University of Michigan hospital
Credit Katie Raymond / Michigan Radio

Michigan Medicine, the University of Michigan's health system, will lay off and furlough about 1,400 full-time employees.

The job cuts are part of a plan, announced today by Michigan Medicine, to address a financial loss of up to $230 million projected for the fiscal year that ends on June 30, 2020. The health system expects the losses to continue into the 2021 fiscal year.

Michigan Medicine says the losses arise from caring for patients during the COVID-19 pandemic and from having to postpone many non-emergency procedures and services.

Layoffs and furloughs are being implemented at a handful of other health systems in Michigan for similar reasons.

The plan includes a hiring freeze at Michigan Medicine that will leave 300 current vacancies unfilled.

Other costs savings announced by Michigan Medicine include suspension of merit increases, tuition reimbursement, and employer retirement match which amounts to 10% of salary.

Marshall  S. Runge, chief executive officer of Michigan Medicine, dean of the U of M Medical School, and executive vice president for Medical Affairs at U of M, will reduce his compensation by 20%, and he has asked his direct reports, department chairs and other senior officials to voluntarily accept 5-15% salary reductions.

Michigan Medicine also announced that all capital projects will be delayed unless they are needed for safety or regulatory compliance or to meet an urgent strategic need.
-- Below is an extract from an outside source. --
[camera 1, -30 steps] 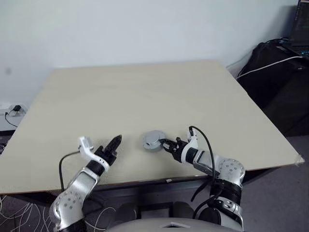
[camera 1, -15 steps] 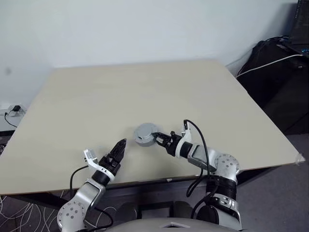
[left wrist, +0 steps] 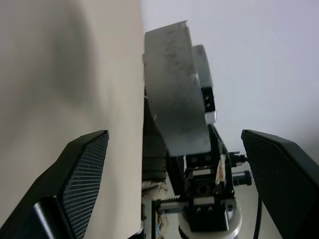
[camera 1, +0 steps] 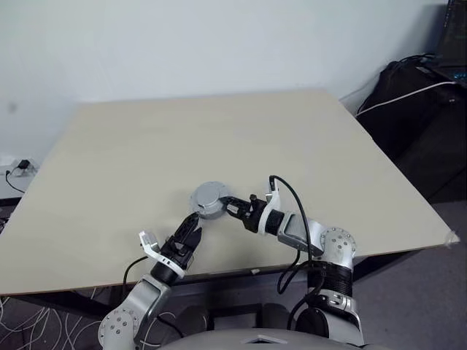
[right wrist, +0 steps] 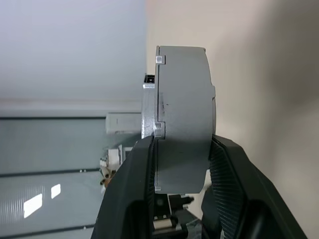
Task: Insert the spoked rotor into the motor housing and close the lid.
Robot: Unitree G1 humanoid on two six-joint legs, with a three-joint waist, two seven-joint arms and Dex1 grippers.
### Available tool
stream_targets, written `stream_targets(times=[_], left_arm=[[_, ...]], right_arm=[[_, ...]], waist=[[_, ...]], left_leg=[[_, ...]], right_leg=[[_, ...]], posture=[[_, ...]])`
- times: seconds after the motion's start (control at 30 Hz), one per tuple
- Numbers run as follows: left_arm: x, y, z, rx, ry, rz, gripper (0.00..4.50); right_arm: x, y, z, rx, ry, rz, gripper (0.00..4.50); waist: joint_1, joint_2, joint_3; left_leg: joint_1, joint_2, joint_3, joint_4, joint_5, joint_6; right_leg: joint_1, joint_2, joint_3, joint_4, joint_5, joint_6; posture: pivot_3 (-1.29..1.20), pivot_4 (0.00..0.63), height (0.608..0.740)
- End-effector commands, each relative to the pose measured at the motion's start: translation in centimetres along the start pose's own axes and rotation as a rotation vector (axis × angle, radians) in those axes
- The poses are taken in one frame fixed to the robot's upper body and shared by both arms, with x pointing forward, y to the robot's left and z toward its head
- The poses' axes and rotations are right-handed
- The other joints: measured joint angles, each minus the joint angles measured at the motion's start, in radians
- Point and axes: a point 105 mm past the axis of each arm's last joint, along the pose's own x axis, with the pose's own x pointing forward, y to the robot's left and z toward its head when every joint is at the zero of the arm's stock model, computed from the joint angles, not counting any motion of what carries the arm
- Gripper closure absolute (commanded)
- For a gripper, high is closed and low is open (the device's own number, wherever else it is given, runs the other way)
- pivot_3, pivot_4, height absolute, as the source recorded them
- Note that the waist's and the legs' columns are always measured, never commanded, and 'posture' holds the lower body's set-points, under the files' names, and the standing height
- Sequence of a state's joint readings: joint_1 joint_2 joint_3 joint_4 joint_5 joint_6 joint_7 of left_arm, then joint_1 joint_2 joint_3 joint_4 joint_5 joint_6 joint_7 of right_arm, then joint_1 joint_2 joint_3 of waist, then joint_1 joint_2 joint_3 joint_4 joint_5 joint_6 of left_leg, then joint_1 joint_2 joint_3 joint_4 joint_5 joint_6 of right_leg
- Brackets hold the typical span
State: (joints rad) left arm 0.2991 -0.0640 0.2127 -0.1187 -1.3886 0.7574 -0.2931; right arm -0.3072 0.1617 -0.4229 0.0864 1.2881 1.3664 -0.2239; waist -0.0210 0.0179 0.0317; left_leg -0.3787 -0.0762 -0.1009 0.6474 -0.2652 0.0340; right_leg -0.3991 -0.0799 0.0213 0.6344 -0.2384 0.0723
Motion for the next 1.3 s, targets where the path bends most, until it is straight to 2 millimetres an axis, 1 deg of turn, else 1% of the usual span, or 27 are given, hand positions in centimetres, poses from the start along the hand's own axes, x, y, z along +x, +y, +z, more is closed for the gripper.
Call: stream_targets(times=[0.03, 0.67, 0.87, 0.97, 1.07, 1.13, 1.3], left_arm=[[1.2, -1.6, -0.8, -0.07, -0.048, -0.116, 0.0], [1.5, -2.0, -0.6, -0.081, -0.069, -0.146, 0.0], [1.6, -2.1, -0.6, -0.085, -0.075, -0.158, 0.0], [1.5, -2.1, -0.5, -0.09, -0.086, -0.164, 0.59], [1.6, -2.1, -0.5, -0.092, -0.089, -0.165, 1.61], [1.6, -2.1, -0.6, -0.093, -0.088, -0.165, 2.2], [1.6, -2.2, -0.7, -0.098, -0.084, -0.165, 2.25]], right_arm=[[1.8, 2.4, -4.1, 0.06, 0.103, 0.155, 3.25], [1.0, 3.0, -5.7, 0.059, 0.201, 0.209, 3.25], [1.0, 2.9, -5.8, 0.067, 0.213, 0.206, 3.25], [1.0, 2.6, -5.5, 0.082, 0.2, 0.192, 3.25], [1.0, 2.5, -5.2, 0.098, 0.178, 0.184, 3.25], [0.9, 2.5, -5.1, 0.104, 0.17, 0.182, 3.25], [0.8, 2.5, -4.9, 0.111, 0.155, 0.18, 3.25]], waist=[[0.0, 0.0, 0.0], [0.0, 0.0, 0.0], [0.001, 0.0, 0.0], [-0.003, 0.0, 0.0], [-0.001, 0.0, 0.0], [0.0, -0.001, 0.0], [0.001, 0.0, -0.001]], left_leg=[[0.0, 0.0, 0.0, 0.0, 0.0, 0.0], [0.0, 0.0, 0.0, 0.0, 0.0, 0.0], [0.0, 0.0, 0.0, 0.001, 0.0, 0.001], [0.0, 0.0, 0.001, 0.001, 0.0, 0.001], [0.0, 0.001, 0.0, 0.002, 0.0, 0.001], [0.0, 0.001, 0.0, 0.002, 0.0, 0.001], [0.0, 0.0, 0.0, 0.002, -0.001, 0.002]], right_leg=[[0.0, 0.0, 0.0, 0.0, 0.0, 0.0], [0.001, 0.0, 0.0, 0.0, 0.0, 0.0], [0.001, 0.0, 0.0, -0.001, 0.0, 0.0], [0.001, 0.001, 0.0, 0.0, 0.0, 0.0], [0.002, 0.001, 0.0, 0.0, 0.0, 0.0], [0.002, 0.001, 0.0, -0.001, 0.0, 0.001], [0.002, 0.001, 0.0, -0.003, 0.0, 0.001]], posture=[[0.0, 0.0, 0.74], [0.0, 0.0, 0.74], [0.0, 0.0, 0.74], [0.0, 0.0, 0.74], [0.0, 0.0, 0.74], [0.0, 0.0, 0.74], [0.0, 0.0, 0.74]])
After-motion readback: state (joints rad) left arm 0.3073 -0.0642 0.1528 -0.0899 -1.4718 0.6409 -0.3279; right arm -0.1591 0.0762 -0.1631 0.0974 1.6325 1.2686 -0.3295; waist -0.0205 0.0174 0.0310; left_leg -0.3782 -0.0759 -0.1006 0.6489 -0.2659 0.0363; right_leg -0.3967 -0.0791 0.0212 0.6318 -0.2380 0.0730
That includes a halt to construction of a new 12-story hospital in Ann Arbor approved last fall  by the U of M Board of Regents. 

The stated goal of these cost-saving measures is to minimize the impact on employees while ensuring high standards of patient care and a strong future for the health system.

"Our economic recovery plan will help us continue to provide hope and healing to our patients and support our clinical, educational and research missions," said Runge in a written statement.

"While we don't take any of these decisions lightly, we believe it is a preferable outcome to broad salary reductions and allows us to preserve as many jobs as possible," Runge said.

Mary Masson, spokesperson for Michigan Medicine, said the health system has about 30,000 employees.

U of M owns Michigan Radio's broadcast license.